Blogger Sergey Anashkevich writes:
Do you remember the anecdote how Vasily Ivanovich asked Petka to hide a tank of alcohol from the soldiers, and he painted over the inscription "ALCOL", writing "C2H5OH" instead? And the soldiers in the morning were in the insole. How - it is written OH. It turned out, indeed, he is!
Surprisingly, there are practically no detailed reports on the network about how HIM is made - the main raw material for vodka.
As do the vodka itself - full. From fuselage to elite brands. Alcohol is not!
We will have to fill this gap, since last week I visited the Usadsky distillery not far from Kazan, which is part of the Tatspirtprom concern.
Here they make alcohol of the highest category "Alpha", which is gradually replacing the once top "Lux" from the production of high-quality vodka brands. All the same ancient method, invented before our era, implemented on an industrial scale in the XIV century and widely practiced in sheds and garages during the restructuring. Good old distillation...
At the entrance - grain from a bag, at the exit - the purest 96-degree liquid ...

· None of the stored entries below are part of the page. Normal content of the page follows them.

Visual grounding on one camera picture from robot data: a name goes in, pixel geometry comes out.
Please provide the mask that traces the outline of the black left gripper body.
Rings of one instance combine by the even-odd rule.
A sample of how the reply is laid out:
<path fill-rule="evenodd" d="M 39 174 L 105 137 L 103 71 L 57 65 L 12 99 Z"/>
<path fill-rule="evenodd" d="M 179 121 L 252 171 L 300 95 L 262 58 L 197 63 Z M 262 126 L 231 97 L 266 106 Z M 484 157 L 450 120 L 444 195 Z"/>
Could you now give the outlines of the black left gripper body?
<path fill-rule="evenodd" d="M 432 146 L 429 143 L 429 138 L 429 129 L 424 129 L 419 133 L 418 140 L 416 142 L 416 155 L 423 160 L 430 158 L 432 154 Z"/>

As you know, the amusing effect of alcoholic beverages and methods of obtaining them have been known to mankind since biblical times: remember, Noah accidentally drank fermented fruit juice and became drunk. In general, scientists suggest that the idea of chemical distillation of liquids arose as early as the 1st millennium BC. The distillation process was first described by Aristotle (384–320 BC). Many alchemists of that time were engaged in improving the technique of distillation, believing that by distillation they were able to isolate the soul of wine. Due to this, the distillation product was called the "spirit of wine" (from the Latin "spiritus vini").
The process of obtaining alcohol was discovered in various regions of the globe almost simultaneously. In 1334, the alchemist from Provence Arnaud de Villeger (France) first obtained wine spirit from grape wine, considering it a healing agent. In the middle of the XIV century, some French and Italian monasteries produced wine alcohol called "Aquavitae" - "water of life", and in 1386, thanks to Genoese merchants, alcohol reached Moscow.
The production of ethyl alcohol began in Europe after the invention of the distillation apparatus in Italy in the 11th century. For several centuries, ethyl alcohol was almost never used in its pure form, except perhaps in the laboratories of alchemists. But in 1525, the famous Paracelsus noticed that the ether obtained by heating alcohol with sulfuric acid has a hypnotic effect. He described his experiences with poultry. And on October 17, 1846, the surgeon Warren put the first patient to sleep with ether.
Gradually, alcohol was divided into food and technical, obtained by splitting wood waste. In England, technical alcohol was exempted from increased sales taxes, since the market value of alcoholic beverages paid off government fees, but doctors and industrialists could not afford such a price. To prevent food consumption of toxic industrial alcohol, it was mixed with methanol and other malodorous additives.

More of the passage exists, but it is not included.